Task to carry out
Some lines below hold "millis". Pick them out and copy them.

Provided data
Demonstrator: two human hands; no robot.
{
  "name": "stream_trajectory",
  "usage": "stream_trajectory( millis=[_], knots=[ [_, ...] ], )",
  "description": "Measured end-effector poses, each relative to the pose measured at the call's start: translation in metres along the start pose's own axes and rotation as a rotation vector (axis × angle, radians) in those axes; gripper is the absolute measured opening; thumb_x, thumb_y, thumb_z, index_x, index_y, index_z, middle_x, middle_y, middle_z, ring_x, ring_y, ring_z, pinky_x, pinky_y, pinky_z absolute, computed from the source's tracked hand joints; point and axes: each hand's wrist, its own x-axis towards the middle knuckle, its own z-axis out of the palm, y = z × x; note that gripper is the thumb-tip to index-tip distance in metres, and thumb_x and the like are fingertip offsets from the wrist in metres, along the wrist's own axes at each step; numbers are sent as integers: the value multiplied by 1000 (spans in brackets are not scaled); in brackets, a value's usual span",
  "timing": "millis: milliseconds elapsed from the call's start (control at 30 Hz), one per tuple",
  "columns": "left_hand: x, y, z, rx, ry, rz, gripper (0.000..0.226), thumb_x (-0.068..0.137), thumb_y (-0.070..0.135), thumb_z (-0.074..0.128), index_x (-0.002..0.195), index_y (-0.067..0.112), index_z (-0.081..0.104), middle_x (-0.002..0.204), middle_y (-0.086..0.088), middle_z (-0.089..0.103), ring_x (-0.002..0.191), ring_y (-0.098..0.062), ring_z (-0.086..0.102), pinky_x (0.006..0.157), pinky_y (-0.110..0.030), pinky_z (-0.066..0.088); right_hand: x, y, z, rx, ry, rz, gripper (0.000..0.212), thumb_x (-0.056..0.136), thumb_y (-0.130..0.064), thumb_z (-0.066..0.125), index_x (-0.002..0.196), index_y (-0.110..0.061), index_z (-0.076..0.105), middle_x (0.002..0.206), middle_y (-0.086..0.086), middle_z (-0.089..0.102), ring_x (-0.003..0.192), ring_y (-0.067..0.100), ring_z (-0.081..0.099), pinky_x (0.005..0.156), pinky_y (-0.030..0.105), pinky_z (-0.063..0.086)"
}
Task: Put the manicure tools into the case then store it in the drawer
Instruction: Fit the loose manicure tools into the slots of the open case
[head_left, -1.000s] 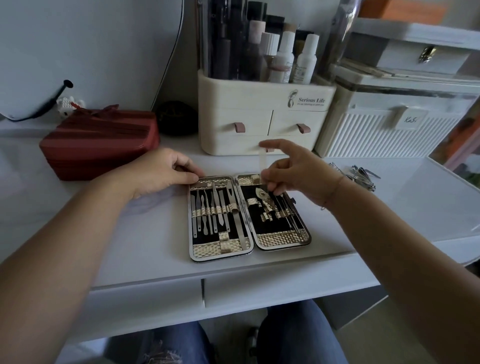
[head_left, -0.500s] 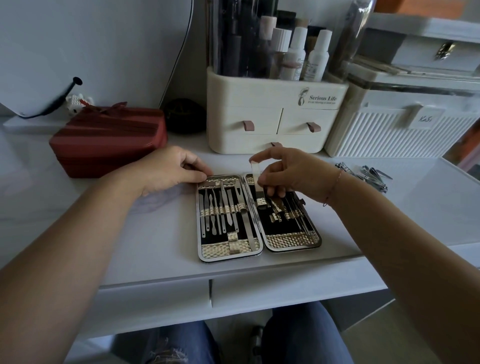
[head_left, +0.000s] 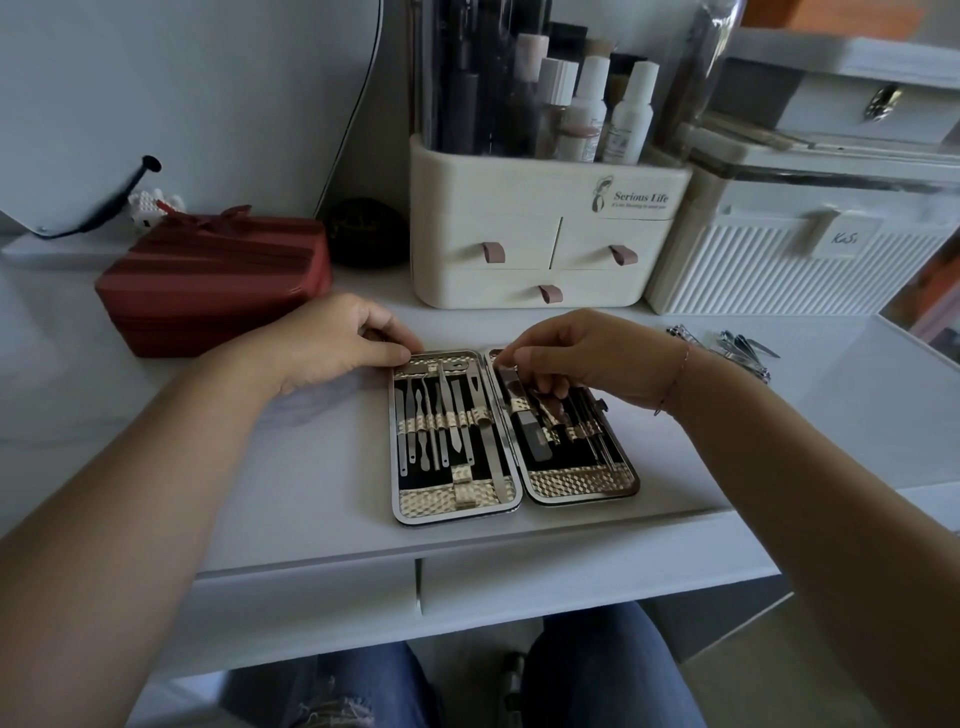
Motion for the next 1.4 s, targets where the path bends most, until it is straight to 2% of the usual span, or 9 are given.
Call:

Result
  "usage": "stream_trajectory( millis=[_], knots=[ [_, ...] ], )",
  "timing": "millis: milliseconds elapsed from the call's start (control at 30 Hz), one per tuple",

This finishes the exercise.